**TRY IT:**
Copy the data below exactly, omitting any picture it contains.

**DATA:**
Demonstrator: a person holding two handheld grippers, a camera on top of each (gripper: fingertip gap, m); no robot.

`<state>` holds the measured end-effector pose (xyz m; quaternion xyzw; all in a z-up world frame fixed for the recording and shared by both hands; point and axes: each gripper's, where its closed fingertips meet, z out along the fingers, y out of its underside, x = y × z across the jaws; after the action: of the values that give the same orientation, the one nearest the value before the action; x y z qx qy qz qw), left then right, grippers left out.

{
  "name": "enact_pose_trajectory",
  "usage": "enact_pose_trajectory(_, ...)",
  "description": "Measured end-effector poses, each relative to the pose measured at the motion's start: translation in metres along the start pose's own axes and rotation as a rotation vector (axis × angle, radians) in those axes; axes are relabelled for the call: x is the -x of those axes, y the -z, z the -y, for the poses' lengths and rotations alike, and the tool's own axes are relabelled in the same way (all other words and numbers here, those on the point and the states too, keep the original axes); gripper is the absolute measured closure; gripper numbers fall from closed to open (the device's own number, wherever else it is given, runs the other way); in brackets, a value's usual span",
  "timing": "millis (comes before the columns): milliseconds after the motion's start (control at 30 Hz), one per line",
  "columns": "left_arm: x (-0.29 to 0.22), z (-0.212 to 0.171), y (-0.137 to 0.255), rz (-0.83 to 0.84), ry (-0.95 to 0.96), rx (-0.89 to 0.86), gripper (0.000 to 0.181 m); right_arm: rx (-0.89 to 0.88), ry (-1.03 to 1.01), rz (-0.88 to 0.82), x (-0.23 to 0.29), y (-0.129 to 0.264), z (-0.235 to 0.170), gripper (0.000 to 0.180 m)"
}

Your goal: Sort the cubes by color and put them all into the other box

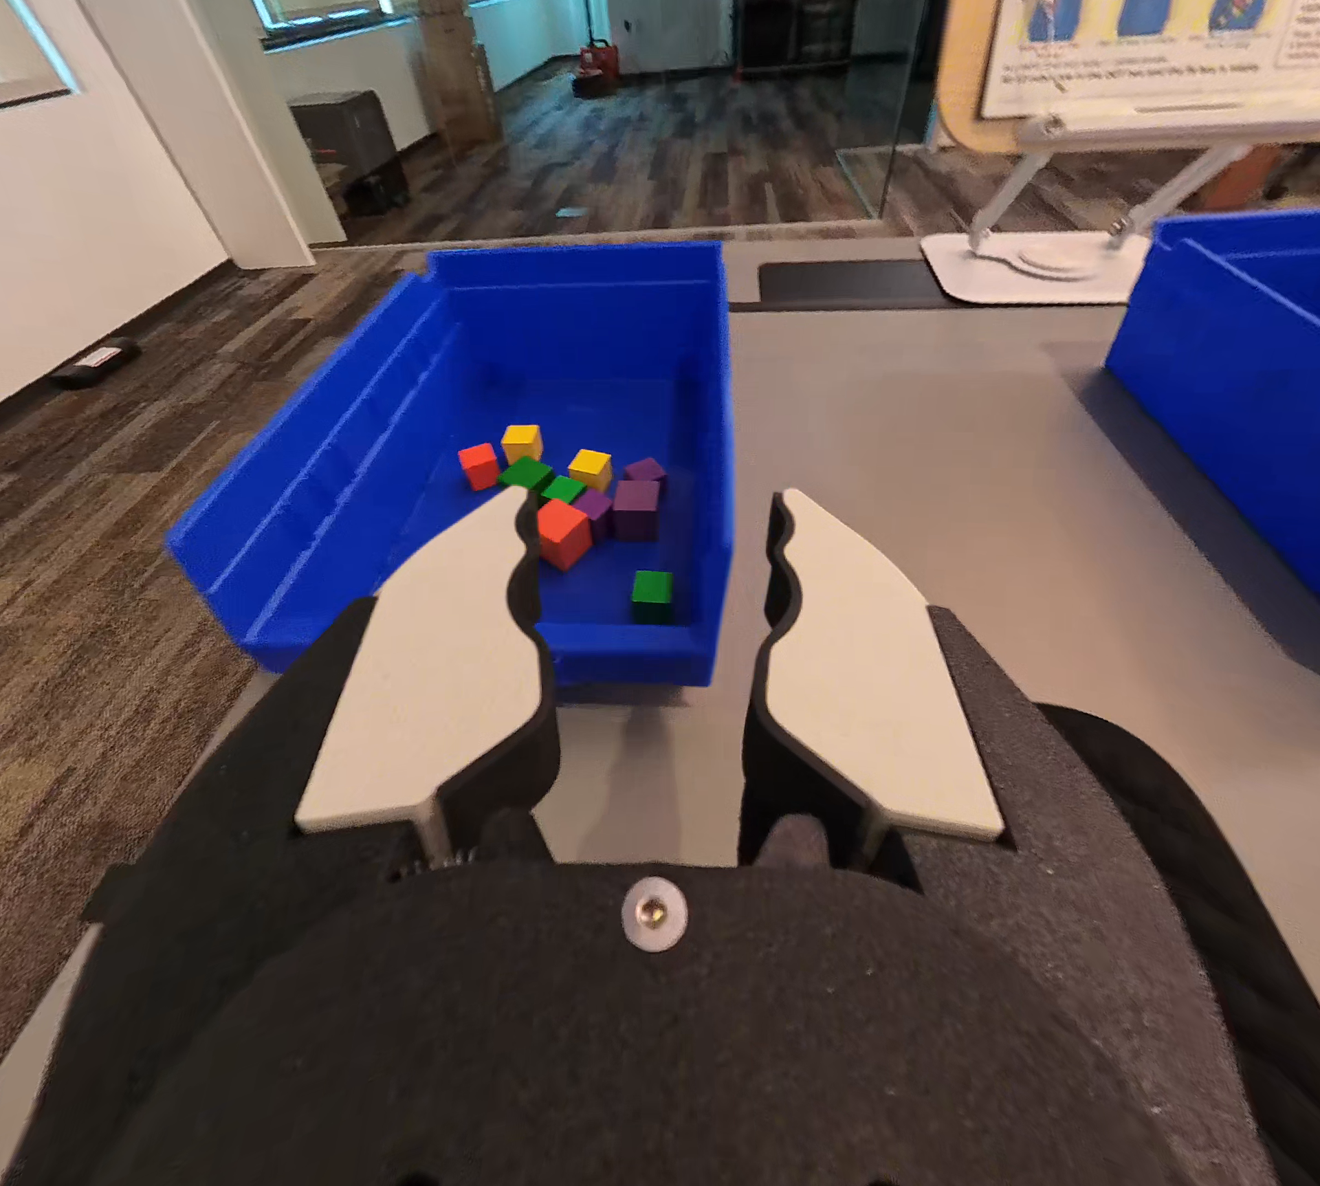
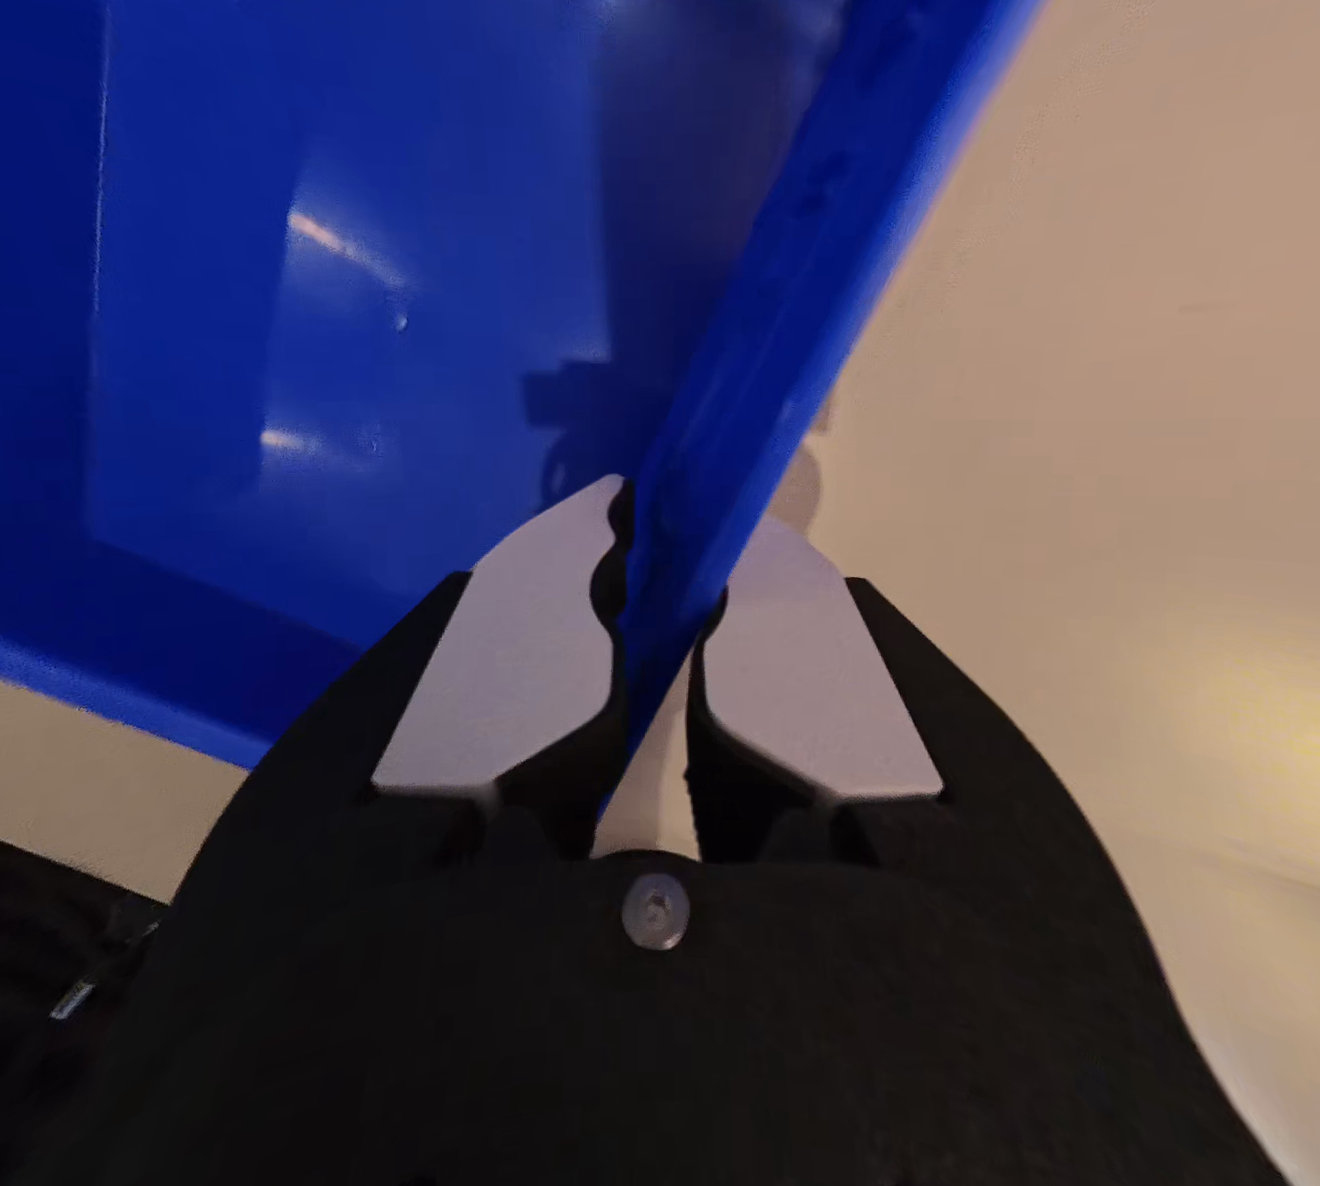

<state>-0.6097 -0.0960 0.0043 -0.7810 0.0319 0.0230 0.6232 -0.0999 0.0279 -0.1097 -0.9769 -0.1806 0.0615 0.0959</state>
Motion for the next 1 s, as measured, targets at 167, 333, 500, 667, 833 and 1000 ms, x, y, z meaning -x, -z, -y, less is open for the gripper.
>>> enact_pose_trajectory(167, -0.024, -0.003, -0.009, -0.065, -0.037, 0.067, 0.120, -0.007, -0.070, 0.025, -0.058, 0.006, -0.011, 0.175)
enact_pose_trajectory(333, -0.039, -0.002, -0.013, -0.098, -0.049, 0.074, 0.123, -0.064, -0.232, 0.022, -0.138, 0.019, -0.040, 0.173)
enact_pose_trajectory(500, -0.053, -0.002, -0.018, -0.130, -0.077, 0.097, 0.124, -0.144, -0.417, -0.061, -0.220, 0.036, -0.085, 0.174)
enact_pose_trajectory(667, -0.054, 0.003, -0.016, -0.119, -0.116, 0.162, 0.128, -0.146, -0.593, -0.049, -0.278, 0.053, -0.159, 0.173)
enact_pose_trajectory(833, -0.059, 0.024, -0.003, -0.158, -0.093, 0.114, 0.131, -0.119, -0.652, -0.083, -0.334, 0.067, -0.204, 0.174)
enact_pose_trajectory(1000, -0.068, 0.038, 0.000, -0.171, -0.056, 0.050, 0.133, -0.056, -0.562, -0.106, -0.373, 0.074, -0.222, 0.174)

**EXERCISE RESULT:**
Demonstrator: a person holding two handheld grippers, a camera on top of each (gripper: fingertip gap, m); no robot.

`<state>` holds the measured end-effector pose (xyz m; quaternion xyzw; all in a z-up world frame fixed for the recording and shared by both hands; point and axes: each gripper's, where its closed fingertips meet, z out along the fingers, y out of its underside, x = y × z across the jaws; after the action: of the values that give the same orientation, the one nearest the value before the action; x y z qx qy qz qw), left then right, grippers left out.

{
  "name": "enact_pose_trajectory",
  "usage": "enact_pose_trajectory(_, ...)",
  "description": "Measured end-effector poses, each relative to the pose measured at the motion's start: translation in metres along the start pose's own axes and rotation as a rotation vector (axis × angle, radians) in those axes; axes are relabelled for the call: x is the -x of those axes, y the -z, z the -y, for the poses' lengths and rotations alike, and the tool's own axes are relabelled in the same way (all other words and numbers here, those on the point and the states too, keep the original axes); gripper is the absolute measured closure; gripper numbers fall from closed to open (the device's own number, wherever else it is given, runs the other way); in brackets, a value's usual span",
  "timing": "millis (comes before the columns): milliseconds after the motion's start (control at 30 Hz), one per line",
  "columns": "left_arm: x (-0.29 to 0.22), z (-0.212 to 0.171), y (-0.137 to 0.255), rz (-0.83 to 0.84), ry (-0.95 to 0.96), rx (-0.89 to 0.86), gripper (0.000 to 0.181 m); right_arm: rx (-0.89 to 0.88), ry (-1.03 to 1.01), rz (-0.88 to 0.82), x (-0.23 to 0.29), y (-0.129 to 0.264), z (-0.235 to 0.170), gripper (0.000 to 0.180 m)"
}

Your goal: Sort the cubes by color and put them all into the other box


<state>-0.6097 -0.0960 0.0043 -0.7810 0.0319 0.0230 0.6232 -0.0999 0.0279 -0.1097 -0.9769 -0.1806 0.0615 0.0959</state>
Motion for the next 1 s, as measured, targets at 167, 333, 500, 667, 833 and 1000 ms, x, y, z meaning -x, -z, -y, less is open for the gripper.
>>> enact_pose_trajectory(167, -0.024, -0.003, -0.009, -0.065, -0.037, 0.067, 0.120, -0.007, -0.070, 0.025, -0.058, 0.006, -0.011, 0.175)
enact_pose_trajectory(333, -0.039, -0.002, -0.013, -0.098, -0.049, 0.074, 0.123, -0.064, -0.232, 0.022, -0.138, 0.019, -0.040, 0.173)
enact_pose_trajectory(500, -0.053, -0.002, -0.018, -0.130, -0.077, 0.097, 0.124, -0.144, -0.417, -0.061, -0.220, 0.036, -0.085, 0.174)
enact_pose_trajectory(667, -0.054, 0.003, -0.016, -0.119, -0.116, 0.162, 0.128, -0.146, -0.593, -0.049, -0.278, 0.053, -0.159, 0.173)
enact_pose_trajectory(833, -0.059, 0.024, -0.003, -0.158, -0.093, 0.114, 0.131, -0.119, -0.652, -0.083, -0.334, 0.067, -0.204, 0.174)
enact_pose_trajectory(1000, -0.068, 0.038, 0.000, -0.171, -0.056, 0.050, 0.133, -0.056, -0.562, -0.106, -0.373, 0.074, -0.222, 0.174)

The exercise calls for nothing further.